Getting Started

trojai_rl is a module to quickly generate triggered deep reinforcement learning (DRL) models. Similar to trojai, it contains two submodules: trojai_rl.datagen and trojai_rl.modelgen, but differ in purpose and in implementation. trojai_rl.datagen contains the triggered learning environments for model training as well as the API for using them with trojai_rl.modelgen. The trojai_rl.modelgen module contains the necessary API functions to generate DRL models from the triggered environments. While the available triggered environments and default training algorithms are currently limited, additional environments and default training algorithms are anticipated.

Triggered Environments and the Environment Factory


The only requirement for trojai_rl environments is that they inherit from OpenAI Gym’s gym.Env ( class, details about how the trigger is inserted or the reward structure is altered are determined my the environment writer. Currently trojai_rl includes the following environments:

  1. WrappedBoxing: OpenAI Gym’s Boxing-ram-v0 environment ( with a trigger of adding 100 to the RAM observations, modded by 256, and negated rewards when the trigger is active.


Because the trojai_rl assumes the optimizer will instantiate multiple environments to run in parallel, the RLOptimizerInterface train and test methods accept an EnvironmentFactory object, to be used with a list of configuration objects, to instantiate environments. Within the default optimizer, each configuration (e.g. with or without a trigger) is passed to the EnvironmentFactory, which returns the instantiated environment. This allows one to set the number of environments to have the model train on as well as what properties each environment should have. In particular, this allows one to specify a ratio of clean to triggered environments to train a model train on, which can be important for embedding triggers.

Model Generation

trojai_rl.modelgen is the submodule responsible for generating DRL models using triggered environments. The primary classes within trojai_rl.modelgen that are of interest are:

  1. RLOptimizerInterface
  2. Runner

From a top-down perspective, a Runner object is responsible for generating a model, trained with a given configuration specified by the RunnerConfig. The RunnerConfig consists of specifying the following parameters:

  1. train_env_factory - Instance of EnvironmentFactory used to create RL environments for training the DRL model.
  2. test_env_factory - Instance of EnvironmentFactory used to create RL environments for testing the DRL model both during training, and after.
  3. trainable_model - A trainable model. The exact type and status of this value depends on the implementation of the optimizer (RLOptimizerInterface). The primary provided optimizer, TorchACOptimizer, expects an instance of a PyTorch nn.Module.
  4. optimizer - Instance of RLOptimizerInterface - an ABC which defines train and test methods to train a given model. The most updated optimizer provided with trojai_rl is the TorchACOptimizer, which uses torch_ac’s implementation of Proximal Policy Optimization to train DRL models.

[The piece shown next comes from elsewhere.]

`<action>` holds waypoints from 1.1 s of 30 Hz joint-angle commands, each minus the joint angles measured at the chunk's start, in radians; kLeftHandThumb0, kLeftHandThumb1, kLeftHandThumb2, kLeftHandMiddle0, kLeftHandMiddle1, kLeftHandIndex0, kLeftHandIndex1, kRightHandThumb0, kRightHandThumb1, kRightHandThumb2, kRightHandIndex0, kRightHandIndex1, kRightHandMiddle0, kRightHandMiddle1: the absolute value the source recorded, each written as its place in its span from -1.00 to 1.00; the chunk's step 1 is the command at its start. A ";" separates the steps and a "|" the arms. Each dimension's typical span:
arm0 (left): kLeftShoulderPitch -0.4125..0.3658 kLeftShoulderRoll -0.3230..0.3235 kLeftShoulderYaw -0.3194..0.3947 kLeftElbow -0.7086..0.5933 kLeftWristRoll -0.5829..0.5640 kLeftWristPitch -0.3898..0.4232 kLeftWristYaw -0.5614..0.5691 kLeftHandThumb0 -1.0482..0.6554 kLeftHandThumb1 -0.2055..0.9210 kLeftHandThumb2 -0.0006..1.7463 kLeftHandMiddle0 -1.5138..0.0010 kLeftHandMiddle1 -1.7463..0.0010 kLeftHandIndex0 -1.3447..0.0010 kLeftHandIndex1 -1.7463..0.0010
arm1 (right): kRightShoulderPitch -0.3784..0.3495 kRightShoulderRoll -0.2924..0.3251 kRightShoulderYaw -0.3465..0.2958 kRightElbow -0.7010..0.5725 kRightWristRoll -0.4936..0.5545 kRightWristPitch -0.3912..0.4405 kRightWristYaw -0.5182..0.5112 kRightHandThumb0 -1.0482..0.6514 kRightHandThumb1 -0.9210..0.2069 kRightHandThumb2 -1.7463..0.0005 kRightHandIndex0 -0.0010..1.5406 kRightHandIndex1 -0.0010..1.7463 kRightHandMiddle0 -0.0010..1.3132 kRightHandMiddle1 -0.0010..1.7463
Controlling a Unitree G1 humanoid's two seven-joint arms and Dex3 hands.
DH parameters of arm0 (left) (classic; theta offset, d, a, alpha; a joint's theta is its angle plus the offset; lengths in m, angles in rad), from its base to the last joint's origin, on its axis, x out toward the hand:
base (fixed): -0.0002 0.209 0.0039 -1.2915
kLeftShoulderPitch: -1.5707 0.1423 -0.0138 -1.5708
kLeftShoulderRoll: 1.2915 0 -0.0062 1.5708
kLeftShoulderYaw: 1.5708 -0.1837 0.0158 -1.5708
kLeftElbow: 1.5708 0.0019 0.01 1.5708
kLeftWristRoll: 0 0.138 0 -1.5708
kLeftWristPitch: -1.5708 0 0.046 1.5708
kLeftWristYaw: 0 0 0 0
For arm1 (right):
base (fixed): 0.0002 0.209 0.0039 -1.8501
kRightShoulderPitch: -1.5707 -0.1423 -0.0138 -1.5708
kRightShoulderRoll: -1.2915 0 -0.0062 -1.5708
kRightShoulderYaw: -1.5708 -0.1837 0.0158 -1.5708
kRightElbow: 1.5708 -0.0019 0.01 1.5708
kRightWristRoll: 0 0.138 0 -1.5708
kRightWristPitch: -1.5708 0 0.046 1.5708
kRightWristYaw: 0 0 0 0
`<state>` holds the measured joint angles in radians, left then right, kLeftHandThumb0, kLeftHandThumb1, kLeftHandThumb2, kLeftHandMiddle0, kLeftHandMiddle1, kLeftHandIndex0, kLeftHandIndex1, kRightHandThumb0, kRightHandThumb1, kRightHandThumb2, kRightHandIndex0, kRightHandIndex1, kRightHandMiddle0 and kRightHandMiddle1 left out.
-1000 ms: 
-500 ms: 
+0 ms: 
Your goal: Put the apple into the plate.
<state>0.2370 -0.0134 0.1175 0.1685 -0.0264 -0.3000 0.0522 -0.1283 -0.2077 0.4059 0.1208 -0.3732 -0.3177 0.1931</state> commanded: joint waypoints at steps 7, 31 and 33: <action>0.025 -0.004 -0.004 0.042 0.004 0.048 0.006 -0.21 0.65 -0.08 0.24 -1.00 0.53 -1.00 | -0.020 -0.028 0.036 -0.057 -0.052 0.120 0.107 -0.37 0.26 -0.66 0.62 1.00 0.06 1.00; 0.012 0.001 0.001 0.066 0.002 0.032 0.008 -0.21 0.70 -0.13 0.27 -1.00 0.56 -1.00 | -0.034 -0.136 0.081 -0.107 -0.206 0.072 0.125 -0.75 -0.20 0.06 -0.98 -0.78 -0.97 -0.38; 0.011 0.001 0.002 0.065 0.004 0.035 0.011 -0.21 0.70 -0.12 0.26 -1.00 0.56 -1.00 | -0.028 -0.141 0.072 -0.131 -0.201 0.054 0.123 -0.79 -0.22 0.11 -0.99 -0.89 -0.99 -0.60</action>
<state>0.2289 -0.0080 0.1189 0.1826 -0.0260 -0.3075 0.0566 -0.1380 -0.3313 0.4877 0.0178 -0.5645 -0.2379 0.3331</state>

The Runner ensures the correct information goes to the correct objects, saves the model and collects and saves performance information. Most of the complexity is contained within the implementation of the RLOptimizerInterface, although in principle, it may be as simple or complex as needed to implement the train and test methods for a model and environment configuration. The only required complexity is that these methods must return all performance metrics within TrainingStatistics and TrainingStatistics objects, which are implemented in trojai_rl.modelgen.statistics.

Class Descriptions


The Runner trains a model by using a subclass of the RLOptimizerInterface object. The RLOptimizerInterface is an ABC which requires implementers to define train and test methods defining how to train and test a model. As mentioned above, the most updated optimizer provided with trojai_rl is the TorchACOptimizer, which uses torch_ac’s implementation of Proximal Policy Optimization to train DRL models; however the user is free to specify custom training and test routines by implementing the RLOptimizerInterface interface in any way desired.


The Runner generates a model, given a RunnerConfig configuration object. It ensures the correct information goes to the correct objects, saves the model and collects and saves performance information in the desired directory.

For additional information about each object, see its documentation.

Model Generation Examples

The following are scripts included in trojai_rl that produce triggered DRL models:

  1. - this script trains a DRL model on WrappedBoxing game with its default trigger ( (obs + 100) % 256 ) and reward negation as the reward function.